## TASK STATEMENT:
Retype the following data exactly, but leave its pictures out.

## DATA:
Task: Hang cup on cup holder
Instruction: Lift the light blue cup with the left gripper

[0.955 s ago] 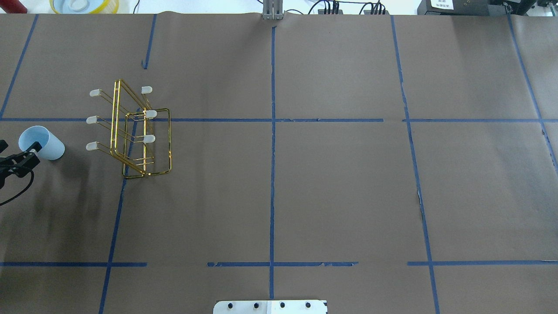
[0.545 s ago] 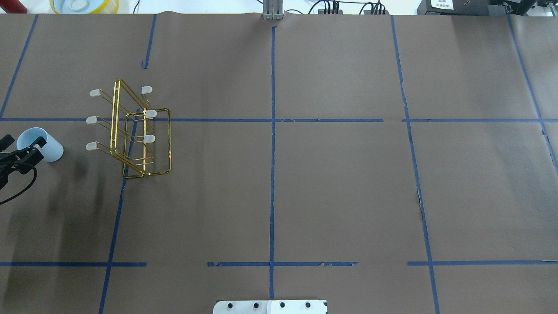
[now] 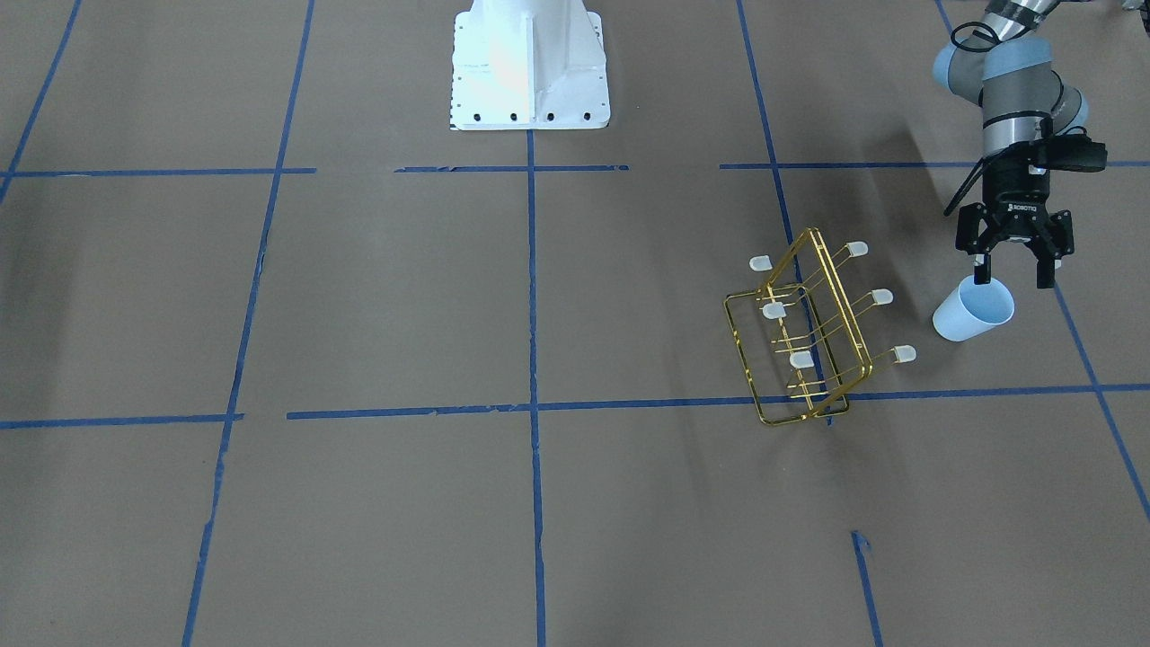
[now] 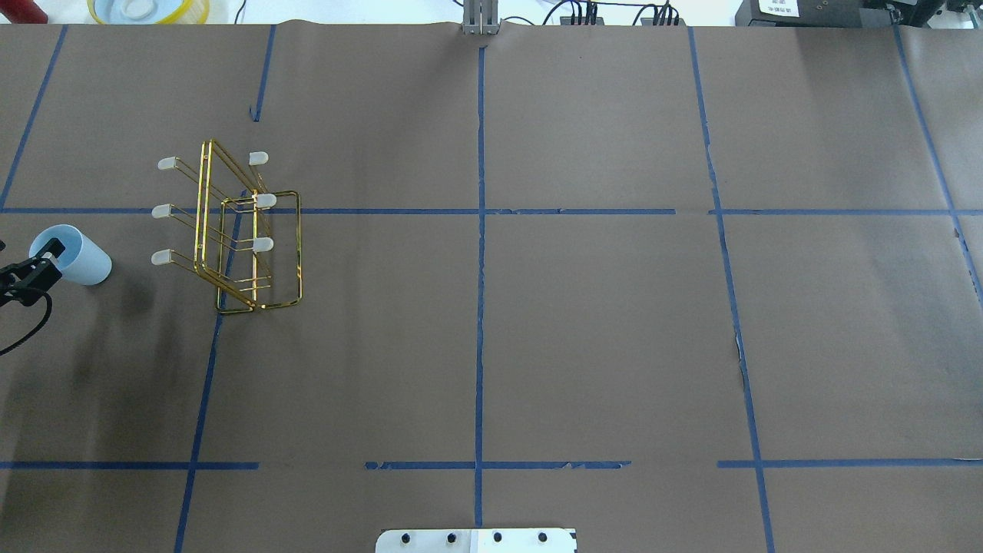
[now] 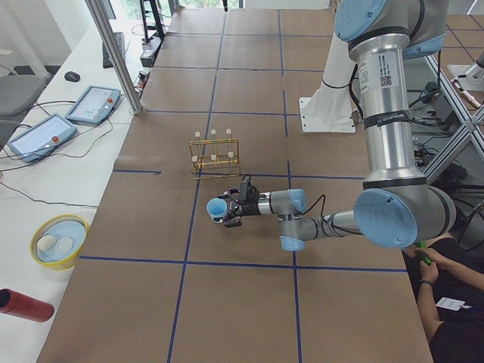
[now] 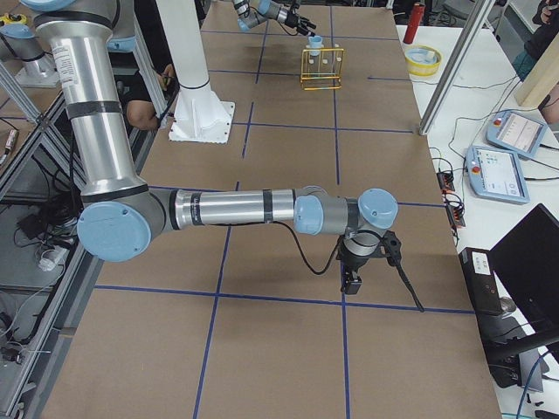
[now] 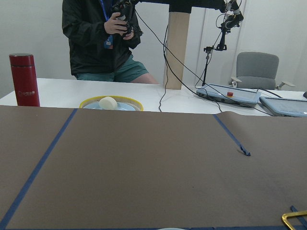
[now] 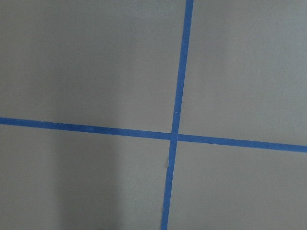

## EXERCISE RESPONSE:
Task: Hang cup on cup holder
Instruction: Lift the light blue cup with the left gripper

[0.955 s ago] 
[0.545 s ago] 
[now] 
[now] 
[now] 
[now] 
[now] 
[now] 

With this, the exercise has been completed.